Stored entries:
* * * * * * * * *
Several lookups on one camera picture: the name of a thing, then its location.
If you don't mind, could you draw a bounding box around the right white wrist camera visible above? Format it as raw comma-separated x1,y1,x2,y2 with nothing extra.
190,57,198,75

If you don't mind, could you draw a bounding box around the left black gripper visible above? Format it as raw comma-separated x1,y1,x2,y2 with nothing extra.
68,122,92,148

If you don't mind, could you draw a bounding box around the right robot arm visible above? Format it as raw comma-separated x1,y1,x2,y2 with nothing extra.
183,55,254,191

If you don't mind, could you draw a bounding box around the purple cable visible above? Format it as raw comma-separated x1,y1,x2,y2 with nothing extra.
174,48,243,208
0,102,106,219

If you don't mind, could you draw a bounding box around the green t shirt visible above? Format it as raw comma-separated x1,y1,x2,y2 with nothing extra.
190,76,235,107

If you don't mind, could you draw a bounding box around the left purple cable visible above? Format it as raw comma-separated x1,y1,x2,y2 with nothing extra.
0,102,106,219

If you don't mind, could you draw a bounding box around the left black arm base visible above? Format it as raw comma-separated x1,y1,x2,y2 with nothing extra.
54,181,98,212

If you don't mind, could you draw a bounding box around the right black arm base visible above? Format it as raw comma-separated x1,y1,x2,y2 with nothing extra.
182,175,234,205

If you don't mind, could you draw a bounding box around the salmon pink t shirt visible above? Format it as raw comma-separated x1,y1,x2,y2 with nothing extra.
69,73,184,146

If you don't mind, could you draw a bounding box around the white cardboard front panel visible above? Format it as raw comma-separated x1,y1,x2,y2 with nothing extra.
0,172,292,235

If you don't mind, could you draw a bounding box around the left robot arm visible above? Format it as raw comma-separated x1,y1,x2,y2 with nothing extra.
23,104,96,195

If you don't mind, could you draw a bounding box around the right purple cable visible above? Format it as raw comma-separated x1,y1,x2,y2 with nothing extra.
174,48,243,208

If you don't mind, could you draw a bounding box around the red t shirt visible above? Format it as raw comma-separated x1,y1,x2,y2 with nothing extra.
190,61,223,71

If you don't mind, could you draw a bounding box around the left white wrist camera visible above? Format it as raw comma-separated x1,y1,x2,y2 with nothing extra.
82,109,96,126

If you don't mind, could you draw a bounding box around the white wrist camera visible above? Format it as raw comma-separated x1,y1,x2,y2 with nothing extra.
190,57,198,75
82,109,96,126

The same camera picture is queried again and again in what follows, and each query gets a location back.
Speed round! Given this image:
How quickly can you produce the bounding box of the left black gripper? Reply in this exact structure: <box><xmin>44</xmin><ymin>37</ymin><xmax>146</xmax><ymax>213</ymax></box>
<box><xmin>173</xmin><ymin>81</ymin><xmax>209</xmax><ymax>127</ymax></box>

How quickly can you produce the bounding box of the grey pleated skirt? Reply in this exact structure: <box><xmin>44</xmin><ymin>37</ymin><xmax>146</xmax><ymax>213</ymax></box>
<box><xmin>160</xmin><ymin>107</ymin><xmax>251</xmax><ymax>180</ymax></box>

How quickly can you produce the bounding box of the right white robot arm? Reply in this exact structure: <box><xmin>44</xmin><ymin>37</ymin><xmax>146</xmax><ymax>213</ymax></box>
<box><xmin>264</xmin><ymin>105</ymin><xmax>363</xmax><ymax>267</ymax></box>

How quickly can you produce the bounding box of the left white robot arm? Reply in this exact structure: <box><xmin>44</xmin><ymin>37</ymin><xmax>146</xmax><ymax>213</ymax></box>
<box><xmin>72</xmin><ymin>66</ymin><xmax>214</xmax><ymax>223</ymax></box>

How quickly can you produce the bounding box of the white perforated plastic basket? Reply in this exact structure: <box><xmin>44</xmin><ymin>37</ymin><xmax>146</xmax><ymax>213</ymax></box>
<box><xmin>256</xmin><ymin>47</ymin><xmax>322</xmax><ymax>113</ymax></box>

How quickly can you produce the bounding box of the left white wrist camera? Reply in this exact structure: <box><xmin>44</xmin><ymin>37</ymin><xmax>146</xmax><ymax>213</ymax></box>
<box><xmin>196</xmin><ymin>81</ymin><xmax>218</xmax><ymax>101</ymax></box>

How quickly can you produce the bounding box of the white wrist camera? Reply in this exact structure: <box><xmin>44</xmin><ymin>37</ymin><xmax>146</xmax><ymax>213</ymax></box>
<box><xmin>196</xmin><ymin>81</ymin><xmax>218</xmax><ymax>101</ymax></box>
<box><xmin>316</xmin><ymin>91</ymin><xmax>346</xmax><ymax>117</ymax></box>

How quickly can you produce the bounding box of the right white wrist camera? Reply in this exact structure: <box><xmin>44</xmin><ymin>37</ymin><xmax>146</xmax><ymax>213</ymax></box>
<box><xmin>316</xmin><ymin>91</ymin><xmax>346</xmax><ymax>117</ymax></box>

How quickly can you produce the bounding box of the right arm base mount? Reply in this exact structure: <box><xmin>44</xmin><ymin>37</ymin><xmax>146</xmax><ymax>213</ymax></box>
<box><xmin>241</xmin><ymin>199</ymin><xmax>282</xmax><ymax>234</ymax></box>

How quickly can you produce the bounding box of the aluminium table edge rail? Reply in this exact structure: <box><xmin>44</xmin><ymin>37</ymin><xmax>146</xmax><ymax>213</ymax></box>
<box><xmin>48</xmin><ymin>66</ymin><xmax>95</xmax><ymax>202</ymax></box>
* * * * * * * * *
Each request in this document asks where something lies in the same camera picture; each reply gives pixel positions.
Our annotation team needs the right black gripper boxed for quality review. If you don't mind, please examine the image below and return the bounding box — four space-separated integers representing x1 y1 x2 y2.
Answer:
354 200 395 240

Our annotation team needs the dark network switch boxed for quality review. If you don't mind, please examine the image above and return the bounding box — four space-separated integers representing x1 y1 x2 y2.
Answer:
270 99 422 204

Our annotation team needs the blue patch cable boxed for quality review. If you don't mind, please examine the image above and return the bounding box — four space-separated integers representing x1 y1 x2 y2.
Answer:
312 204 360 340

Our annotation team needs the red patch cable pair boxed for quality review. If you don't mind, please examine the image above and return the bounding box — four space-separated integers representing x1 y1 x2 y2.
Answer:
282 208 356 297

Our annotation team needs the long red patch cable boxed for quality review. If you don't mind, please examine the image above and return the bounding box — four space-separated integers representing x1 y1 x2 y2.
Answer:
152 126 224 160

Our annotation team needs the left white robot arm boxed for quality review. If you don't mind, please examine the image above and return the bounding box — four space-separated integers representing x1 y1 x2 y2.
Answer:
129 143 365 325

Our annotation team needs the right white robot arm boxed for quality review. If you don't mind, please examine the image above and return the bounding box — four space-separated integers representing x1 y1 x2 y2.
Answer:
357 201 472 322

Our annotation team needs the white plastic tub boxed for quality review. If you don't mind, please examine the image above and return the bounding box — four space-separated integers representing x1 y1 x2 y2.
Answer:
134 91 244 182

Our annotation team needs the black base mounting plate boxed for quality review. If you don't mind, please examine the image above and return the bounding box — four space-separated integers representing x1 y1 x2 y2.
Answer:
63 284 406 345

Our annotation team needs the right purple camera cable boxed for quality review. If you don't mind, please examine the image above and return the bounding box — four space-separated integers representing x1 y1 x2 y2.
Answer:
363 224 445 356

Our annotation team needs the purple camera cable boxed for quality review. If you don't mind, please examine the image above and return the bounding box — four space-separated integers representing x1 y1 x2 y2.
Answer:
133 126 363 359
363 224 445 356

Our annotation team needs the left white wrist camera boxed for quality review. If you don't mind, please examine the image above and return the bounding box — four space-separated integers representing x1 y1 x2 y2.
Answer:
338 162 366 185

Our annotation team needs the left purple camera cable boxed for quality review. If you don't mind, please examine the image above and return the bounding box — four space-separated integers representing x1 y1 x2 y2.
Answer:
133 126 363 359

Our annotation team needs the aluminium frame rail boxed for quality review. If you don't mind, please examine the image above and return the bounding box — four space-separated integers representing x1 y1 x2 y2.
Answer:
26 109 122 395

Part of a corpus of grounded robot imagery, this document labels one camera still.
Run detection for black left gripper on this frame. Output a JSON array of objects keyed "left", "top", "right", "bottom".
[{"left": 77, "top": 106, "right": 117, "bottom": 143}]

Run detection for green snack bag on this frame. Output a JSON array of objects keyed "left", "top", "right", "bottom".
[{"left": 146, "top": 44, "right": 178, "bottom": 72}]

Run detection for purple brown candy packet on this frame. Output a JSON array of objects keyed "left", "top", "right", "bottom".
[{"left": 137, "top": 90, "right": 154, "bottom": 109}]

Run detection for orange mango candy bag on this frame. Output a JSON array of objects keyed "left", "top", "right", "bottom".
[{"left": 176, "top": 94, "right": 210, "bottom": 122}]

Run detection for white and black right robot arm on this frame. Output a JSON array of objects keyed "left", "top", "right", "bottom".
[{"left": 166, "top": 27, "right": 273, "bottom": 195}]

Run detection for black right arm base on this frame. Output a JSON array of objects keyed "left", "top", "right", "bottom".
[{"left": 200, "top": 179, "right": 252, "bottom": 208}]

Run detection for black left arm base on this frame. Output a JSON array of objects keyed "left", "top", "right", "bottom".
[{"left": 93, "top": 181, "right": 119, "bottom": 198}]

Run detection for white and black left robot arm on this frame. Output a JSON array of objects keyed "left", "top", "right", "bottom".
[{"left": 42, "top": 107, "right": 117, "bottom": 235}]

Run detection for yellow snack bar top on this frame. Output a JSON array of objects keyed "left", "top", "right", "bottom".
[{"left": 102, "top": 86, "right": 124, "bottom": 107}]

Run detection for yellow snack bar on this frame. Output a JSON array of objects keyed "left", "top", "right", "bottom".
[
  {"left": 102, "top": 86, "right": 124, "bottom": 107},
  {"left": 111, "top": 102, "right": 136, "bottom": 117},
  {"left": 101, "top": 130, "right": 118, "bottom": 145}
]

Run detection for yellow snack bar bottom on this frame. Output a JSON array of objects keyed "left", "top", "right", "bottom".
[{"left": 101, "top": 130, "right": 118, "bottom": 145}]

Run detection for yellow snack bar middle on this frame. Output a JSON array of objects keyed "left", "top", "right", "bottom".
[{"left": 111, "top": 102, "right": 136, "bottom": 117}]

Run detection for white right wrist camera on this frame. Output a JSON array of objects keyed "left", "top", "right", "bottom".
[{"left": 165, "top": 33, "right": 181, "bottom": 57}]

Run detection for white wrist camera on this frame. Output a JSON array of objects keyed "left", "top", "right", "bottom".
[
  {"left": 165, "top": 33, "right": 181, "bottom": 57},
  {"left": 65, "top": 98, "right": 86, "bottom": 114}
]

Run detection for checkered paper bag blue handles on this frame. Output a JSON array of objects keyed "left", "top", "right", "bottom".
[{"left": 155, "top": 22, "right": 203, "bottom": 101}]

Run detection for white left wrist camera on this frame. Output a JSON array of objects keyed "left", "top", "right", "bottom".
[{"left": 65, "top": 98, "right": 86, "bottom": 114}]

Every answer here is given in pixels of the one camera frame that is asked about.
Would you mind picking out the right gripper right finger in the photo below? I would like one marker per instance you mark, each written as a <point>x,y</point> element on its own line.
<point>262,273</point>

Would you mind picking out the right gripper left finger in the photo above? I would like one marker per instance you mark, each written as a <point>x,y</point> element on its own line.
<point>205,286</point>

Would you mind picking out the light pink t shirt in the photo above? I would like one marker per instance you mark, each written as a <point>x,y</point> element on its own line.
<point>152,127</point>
* * * * * * * * *
• **TASK**
Look over the records above and say, with no extra words, how many lines include "finger".

• **RESPONSE**
2